Many outside the field of education may not be clear on what the policies of teacher tenure and teacher seniority entail. While specifics vary from state to state, generally speaking, teacher tenure is a policy in which a teacher is entitled to due process when they are threatened with dismissal. While this sounds good on the surface, the process “is exceedingly tedious for administrators,” taking years and costing hundreds of thousands of dollars in legal fees. For this reason, many consider tenure to be a “lifetime contract” for a teacher, one that is difficult if not impossible to sever once it has been established. As for the seniority policy, this generally states that teachers who have been in the district longer have seniority over teachers with less time in the district in regards to job security. For example, teacher A may have taught in the district for eleven years while teacher B has taught for eight years. If teacher A’s position is eliminated, she may “bump” teacher B and take his position, provided she has proper certification for said position. At that point, teacher B may “bump” someone with fewer years than he has, and so on. Only experience within the particular district is considered, meaning a teacher with fewer years of total experience may bump a teacher with higher years of experience who is newer to the particular district. This is commonly referred to as “last hired, first fired.”
Education has changed and education policy should change, too.
In states where tenure is offered, teachers must complete a probationary period prior to being given tenure. The District of Columbia has no set time period before which a teacher may be given tenure. In some states this period is as little as one year; in most (32 states), it is a three-year period. During that three years, a teacher may be fired for any reason, but after the three years, once tenure is granted, it is extremely difficult to remove a teacher, even if he/she is performing poorly. Tenure is often given to virtually any teacher who completes the probationary teaching period–in 2010 in New York, only 0.4 percent of those eligible were denied tenure. Some states do not offer tenure, including Iowa, the state where I currently teach. Instead, teachers sign yearly contracts, which are distributed in late spring for the next school year. At any time a district may decide not to offer a contract to a teacher, regardless of the number of years that teacher has taught.
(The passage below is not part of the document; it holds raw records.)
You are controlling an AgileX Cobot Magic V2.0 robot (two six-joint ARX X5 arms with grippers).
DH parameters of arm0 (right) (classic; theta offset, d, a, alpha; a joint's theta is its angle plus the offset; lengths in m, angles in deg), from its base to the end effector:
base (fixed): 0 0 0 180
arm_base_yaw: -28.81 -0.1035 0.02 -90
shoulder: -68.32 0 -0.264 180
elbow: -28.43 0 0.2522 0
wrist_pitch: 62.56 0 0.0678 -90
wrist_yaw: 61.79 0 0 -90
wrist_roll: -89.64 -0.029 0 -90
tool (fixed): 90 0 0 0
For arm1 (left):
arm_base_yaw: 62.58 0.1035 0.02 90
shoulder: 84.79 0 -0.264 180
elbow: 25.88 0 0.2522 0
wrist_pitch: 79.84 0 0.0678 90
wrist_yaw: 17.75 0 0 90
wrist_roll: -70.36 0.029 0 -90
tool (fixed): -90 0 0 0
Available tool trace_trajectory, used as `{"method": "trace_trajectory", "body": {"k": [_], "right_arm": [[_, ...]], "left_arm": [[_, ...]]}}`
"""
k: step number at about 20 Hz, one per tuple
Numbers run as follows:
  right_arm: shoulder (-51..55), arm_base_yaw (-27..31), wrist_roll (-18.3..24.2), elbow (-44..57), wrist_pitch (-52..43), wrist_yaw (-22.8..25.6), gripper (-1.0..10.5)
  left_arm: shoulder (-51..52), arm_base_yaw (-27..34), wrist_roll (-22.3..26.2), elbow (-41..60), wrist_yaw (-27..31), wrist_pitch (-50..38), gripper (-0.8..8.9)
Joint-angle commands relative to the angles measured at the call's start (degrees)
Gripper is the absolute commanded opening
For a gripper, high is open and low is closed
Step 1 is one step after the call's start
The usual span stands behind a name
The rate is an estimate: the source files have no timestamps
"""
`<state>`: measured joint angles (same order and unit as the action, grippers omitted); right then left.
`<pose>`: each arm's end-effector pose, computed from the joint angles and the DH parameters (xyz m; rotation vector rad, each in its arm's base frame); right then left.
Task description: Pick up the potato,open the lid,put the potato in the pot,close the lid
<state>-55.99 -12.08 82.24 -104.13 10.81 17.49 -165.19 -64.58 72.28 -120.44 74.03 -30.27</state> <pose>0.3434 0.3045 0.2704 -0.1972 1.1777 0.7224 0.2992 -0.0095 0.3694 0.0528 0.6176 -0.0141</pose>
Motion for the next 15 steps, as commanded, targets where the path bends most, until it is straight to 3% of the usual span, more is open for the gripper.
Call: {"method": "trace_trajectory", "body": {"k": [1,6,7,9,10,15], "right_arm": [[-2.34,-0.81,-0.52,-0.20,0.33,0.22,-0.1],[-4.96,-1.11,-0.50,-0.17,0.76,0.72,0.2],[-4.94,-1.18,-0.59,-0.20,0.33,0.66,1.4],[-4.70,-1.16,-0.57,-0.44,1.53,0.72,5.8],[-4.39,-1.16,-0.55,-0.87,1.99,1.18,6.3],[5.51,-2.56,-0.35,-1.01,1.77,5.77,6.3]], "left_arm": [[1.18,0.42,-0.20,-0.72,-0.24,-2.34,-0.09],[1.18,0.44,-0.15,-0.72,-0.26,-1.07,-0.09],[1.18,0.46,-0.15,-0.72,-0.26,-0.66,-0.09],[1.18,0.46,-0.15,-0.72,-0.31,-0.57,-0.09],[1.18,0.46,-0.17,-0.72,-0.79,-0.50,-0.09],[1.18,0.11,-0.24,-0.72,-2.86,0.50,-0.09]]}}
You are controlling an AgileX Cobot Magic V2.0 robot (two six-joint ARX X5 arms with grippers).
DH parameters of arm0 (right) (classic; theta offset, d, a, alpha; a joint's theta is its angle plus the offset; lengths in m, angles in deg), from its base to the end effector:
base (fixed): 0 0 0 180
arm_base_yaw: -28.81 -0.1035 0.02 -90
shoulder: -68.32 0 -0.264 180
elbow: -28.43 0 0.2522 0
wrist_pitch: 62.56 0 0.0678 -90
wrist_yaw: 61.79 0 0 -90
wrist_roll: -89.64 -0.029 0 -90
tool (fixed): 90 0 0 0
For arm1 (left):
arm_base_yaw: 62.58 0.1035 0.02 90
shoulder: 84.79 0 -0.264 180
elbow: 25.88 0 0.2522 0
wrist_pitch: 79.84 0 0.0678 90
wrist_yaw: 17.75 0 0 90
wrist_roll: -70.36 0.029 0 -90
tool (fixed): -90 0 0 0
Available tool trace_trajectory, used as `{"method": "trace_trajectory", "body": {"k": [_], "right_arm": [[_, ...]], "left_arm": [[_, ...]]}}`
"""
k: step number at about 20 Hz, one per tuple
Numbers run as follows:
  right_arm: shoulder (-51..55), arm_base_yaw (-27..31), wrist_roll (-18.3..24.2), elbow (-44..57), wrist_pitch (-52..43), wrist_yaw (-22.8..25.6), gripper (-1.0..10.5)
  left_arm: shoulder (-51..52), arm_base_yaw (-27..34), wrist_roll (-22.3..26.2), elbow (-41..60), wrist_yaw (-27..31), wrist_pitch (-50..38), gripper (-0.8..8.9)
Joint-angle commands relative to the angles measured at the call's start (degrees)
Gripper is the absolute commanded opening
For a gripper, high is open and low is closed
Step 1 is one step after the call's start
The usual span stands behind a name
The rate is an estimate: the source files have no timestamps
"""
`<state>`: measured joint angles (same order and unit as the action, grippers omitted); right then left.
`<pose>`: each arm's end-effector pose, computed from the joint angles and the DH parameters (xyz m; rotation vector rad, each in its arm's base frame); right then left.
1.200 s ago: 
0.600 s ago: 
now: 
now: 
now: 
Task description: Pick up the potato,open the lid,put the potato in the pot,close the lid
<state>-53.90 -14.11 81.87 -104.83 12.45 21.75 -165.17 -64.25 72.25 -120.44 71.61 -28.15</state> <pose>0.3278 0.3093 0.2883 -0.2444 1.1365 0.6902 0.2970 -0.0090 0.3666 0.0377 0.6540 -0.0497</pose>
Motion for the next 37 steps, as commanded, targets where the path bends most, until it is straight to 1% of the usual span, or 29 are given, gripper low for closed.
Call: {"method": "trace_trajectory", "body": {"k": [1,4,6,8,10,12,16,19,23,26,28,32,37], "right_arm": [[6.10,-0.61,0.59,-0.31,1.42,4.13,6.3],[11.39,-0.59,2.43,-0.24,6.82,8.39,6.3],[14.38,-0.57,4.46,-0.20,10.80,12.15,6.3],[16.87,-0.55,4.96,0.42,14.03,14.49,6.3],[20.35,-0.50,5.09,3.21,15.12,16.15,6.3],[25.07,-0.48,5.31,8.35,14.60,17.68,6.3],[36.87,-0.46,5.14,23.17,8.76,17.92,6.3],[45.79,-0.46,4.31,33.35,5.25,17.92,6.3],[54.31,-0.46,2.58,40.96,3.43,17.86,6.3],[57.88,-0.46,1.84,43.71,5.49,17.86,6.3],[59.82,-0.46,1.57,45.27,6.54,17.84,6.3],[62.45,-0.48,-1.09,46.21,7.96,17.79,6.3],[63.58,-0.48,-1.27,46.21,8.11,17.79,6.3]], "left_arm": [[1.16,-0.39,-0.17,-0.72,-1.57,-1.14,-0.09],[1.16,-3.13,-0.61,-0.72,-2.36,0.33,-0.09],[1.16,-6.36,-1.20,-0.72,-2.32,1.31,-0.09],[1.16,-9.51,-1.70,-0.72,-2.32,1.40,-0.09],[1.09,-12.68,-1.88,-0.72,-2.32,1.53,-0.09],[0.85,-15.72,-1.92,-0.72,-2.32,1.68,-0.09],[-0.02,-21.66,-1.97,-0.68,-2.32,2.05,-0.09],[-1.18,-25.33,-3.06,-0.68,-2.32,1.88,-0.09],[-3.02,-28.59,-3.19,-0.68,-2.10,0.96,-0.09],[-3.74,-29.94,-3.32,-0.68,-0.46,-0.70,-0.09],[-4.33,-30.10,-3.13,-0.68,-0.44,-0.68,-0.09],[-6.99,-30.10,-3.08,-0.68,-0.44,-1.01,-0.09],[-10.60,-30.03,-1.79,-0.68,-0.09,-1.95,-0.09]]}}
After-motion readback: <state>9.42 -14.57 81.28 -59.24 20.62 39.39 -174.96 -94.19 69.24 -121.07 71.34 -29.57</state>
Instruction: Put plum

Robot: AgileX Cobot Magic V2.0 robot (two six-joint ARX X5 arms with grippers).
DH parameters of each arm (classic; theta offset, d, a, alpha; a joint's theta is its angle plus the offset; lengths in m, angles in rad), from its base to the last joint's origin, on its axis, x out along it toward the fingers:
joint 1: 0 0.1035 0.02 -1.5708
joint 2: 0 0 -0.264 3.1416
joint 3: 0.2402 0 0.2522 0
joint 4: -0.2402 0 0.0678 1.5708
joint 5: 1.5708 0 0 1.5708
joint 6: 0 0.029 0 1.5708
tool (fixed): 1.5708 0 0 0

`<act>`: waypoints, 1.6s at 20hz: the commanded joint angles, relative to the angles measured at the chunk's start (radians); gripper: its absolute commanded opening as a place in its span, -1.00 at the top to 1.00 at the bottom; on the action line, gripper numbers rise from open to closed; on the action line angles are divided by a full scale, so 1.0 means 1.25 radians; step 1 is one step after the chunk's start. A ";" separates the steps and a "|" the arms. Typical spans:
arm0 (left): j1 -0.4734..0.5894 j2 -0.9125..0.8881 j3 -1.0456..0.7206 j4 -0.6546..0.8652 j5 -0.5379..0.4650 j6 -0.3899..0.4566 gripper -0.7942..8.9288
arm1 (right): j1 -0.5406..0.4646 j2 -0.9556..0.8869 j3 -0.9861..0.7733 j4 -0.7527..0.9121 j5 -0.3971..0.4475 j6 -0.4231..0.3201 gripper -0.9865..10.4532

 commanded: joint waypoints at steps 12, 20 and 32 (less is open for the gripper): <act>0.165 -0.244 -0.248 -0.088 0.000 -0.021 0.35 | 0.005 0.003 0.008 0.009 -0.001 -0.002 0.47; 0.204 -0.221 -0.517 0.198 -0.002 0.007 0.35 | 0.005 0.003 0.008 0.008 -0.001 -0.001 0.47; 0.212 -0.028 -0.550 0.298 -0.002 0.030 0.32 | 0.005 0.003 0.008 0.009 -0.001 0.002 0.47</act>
Over the course of my teaching career I have taught in five different states, some of which were states with tenure policies. When I taught second grade in a suburb of Wichita, Kansas, I experienced the drawbacks of tenure firsthand. As probationary teacher, I was frequently told by tenured teachers not to speak up at staff meetings or district trainings. This, I was told, was too risky, as I could lose my job over something that I said. Just wait three years, I was told, and then you can say anything you want. I was not a fan of this tenure policy at all; it made probationary teachers feel as though we were not yet legitimate teachers with valuable insights, because we were never allowed to speak up and share our ideas. Conversely, it gave many tenured teachers a sense of entitlement to call all of the shots while non-tenured teachers had to “go along to get along”.
Kids deserve the best and brightest.
Some would argue tenure is necessary to prevent the firing of teachers for arbitrary reasons. In my experience in non-tenure states, including Iowa, I have not seen that to be the case. The only teachers I have seen removed from their positions are those who have violated moral/ethical clauses in their contracts, or who have had multiple years were their performance evaluations have shown that they are not adequately carrying out the duties of their position. Like Judge Treu in California, I believe tenure policy threatens students’ rights to a quality education. If a teacher is evaluated regularly and found to be carrying out the duties of their position, they should keep their job. If a teacher is not fulfilling their end of the contract, they should be at risk of losing their position. As a teacher, we are responsible for the children in our classroom–this is a sacred trust. As a parent, I do not want my child to have their chance at a quality education shortchanged because a district was afraid to fire an ineffective teacher. One expert who testified in the California case noted “a single year in a classroom with a bad teacher costs pupils $1.4 million in lifetime earnings per classroom”.
For those worrying that good teachers will be fired for no reason or that older teachers will be removed so that districts can save money with newer teachers and smaller salaries, this worry is unfounded. Employment laws have changed in the decades since tenure was first established, and teachers, like other workers, have greater legal rights when it comes to challenging termination of employment. Originally, tenure was established to prevent teacher firing for arbitrary reasons, such as age, gender or nationality. Today’s laws already protect people from being fired for such reasons, meaning we no longer need tenure as a safeguard. It is a system that has long since outlived its usefulness, and one which needs to go.